Go from the first line below to the one with "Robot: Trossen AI" and print each line exactly.

→ **RECORDS SHOWN**
# # # # #

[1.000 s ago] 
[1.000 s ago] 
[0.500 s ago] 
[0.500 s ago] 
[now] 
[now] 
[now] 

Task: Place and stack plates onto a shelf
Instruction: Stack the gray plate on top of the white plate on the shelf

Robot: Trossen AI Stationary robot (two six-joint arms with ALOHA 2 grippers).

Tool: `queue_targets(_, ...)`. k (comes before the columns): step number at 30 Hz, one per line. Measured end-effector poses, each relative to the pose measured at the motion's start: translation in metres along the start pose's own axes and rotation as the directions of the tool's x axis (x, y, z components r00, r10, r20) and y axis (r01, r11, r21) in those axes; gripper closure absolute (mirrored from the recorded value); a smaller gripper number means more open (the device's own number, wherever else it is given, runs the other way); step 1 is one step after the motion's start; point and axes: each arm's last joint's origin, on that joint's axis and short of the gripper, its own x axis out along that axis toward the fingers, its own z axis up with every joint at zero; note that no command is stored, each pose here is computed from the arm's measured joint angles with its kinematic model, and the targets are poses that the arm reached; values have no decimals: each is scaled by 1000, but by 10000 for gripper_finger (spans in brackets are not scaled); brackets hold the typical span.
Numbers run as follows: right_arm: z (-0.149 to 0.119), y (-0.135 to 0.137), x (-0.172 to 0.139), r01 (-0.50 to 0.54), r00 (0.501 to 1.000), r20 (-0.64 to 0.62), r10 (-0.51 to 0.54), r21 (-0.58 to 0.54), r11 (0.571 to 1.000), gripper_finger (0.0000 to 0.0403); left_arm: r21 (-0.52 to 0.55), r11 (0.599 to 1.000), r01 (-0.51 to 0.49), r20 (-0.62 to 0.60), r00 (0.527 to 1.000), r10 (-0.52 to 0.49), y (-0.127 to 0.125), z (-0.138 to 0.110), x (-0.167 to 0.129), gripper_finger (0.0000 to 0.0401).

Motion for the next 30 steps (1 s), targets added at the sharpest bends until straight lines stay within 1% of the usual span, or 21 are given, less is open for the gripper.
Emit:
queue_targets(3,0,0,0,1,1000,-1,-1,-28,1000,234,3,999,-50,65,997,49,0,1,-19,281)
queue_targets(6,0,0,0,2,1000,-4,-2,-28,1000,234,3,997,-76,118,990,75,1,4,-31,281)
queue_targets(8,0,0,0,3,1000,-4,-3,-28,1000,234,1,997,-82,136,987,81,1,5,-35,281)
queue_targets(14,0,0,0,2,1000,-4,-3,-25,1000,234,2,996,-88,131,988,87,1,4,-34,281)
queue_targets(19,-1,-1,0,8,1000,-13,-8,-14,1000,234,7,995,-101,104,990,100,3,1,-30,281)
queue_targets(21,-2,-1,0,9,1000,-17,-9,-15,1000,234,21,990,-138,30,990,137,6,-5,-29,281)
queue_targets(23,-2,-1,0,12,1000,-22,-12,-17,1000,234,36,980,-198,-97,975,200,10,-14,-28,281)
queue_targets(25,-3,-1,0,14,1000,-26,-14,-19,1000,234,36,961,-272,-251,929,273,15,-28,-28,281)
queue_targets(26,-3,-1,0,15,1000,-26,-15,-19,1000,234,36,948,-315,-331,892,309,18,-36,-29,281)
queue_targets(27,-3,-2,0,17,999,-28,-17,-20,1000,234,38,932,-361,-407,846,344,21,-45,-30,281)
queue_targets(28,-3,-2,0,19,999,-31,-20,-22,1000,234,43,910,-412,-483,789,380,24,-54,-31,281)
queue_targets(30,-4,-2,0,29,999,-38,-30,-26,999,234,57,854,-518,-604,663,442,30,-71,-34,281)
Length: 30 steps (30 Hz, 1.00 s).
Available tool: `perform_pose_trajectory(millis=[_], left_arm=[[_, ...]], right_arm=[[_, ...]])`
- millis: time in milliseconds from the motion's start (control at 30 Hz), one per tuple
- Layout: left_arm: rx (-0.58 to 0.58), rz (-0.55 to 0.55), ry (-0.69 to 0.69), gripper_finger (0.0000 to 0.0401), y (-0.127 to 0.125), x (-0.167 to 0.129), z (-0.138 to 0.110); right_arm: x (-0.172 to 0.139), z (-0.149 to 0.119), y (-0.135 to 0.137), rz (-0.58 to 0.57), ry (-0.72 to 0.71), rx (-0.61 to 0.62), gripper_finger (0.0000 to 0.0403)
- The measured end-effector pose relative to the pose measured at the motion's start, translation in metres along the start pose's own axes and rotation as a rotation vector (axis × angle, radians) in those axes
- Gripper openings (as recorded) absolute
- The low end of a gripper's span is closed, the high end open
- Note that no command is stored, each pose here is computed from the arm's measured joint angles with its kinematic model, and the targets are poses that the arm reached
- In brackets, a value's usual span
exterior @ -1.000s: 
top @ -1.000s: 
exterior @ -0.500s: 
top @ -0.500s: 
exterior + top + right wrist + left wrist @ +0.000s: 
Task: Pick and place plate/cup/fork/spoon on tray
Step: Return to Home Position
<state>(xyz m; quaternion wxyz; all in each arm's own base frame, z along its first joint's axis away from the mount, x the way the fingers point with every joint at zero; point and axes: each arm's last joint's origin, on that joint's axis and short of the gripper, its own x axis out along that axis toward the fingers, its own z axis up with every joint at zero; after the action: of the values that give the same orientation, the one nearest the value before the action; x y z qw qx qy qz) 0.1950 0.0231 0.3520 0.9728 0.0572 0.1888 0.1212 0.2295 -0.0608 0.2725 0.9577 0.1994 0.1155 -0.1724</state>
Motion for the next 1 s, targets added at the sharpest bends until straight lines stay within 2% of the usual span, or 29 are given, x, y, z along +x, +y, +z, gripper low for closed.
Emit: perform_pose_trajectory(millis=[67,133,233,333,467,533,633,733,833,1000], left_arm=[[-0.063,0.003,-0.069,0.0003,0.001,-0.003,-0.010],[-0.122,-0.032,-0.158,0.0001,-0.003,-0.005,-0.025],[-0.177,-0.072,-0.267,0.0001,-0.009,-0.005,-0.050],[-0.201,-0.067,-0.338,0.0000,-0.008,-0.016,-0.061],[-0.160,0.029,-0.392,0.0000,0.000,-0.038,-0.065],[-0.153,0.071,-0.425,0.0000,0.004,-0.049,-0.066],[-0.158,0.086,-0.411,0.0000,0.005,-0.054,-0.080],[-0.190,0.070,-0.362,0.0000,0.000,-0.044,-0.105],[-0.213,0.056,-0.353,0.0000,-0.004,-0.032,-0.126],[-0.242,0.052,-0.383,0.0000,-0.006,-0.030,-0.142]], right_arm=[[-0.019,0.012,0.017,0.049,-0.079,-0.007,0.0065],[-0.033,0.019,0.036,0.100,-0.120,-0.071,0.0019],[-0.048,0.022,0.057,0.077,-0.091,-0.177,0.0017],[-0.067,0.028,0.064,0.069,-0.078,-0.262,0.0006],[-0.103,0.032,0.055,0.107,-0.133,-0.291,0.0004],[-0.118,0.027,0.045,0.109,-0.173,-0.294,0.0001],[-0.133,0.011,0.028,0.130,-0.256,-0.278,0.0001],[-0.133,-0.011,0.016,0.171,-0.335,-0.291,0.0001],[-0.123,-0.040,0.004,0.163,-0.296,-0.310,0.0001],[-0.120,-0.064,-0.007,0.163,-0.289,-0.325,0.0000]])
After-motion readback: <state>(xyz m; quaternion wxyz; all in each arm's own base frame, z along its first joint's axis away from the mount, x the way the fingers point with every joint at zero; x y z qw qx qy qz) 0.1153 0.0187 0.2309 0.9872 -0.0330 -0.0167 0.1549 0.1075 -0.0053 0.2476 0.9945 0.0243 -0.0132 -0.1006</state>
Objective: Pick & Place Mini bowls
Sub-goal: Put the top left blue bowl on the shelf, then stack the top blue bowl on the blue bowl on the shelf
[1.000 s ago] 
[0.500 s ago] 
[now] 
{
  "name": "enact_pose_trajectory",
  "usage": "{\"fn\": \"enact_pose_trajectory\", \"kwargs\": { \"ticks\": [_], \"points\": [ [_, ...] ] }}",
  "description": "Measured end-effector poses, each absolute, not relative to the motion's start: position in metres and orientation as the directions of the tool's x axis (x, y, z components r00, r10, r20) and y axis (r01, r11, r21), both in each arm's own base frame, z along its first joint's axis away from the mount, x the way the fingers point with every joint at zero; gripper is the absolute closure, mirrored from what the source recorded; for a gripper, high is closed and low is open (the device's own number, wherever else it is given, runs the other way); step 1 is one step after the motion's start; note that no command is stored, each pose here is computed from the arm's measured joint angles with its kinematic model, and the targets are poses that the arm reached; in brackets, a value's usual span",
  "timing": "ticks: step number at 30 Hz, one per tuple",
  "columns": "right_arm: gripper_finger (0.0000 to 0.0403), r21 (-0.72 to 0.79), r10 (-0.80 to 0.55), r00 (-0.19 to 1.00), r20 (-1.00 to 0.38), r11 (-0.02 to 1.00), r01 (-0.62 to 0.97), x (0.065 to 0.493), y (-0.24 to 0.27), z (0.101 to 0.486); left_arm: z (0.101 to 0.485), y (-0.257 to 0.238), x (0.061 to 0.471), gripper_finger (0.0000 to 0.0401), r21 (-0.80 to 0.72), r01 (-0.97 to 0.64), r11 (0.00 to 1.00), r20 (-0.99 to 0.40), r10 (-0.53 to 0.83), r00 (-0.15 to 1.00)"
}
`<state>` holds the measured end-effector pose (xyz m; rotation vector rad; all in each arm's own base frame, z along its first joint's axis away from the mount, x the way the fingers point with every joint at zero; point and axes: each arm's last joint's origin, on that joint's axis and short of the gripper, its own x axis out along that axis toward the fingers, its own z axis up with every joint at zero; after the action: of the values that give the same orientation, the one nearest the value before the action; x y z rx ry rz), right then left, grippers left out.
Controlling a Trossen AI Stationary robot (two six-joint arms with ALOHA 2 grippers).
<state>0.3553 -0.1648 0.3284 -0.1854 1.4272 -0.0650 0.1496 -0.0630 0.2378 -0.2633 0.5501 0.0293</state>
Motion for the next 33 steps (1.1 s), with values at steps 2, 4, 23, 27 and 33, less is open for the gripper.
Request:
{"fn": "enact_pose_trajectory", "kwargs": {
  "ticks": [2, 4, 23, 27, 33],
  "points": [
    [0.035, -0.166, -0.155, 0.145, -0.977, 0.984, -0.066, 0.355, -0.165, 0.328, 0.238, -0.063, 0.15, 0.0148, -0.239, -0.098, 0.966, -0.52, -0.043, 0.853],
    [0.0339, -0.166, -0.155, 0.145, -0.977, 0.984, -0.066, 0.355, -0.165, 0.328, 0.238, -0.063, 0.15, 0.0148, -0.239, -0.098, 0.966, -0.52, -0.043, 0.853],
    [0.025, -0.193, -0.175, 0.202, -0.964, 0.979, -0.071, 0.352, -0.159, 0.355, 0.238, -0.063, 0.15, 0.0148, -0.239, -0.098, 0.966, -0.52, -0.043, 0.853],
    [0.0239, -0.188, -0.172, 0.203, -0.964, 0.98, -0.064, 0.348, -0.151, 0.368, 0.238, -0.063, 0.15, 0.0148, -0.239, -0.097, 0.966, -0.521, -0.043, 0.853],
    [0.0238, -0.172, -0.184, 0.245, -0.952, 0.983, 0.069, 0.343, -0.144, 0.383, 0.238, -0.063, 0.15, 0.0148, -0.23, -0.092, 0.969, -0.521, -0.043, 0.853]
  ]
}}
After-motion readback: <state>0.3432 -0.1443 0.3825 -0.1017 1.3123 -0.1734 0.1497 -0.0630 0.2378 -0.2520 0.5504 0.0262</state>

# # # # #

→ **ANSWER SECTION**
[1.000 s ago] 
[1.000 s ago] 
[0.500 s ago] 
[0.500 s ago] 
[now] 
[now] 
[now] 

Task: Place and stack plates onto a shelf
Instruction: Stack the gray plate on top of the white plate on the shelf

Robot: Trossen AI Stationary robot (two six-joint arms with ALOHA 2 grippers).

No more work is left in this exercise.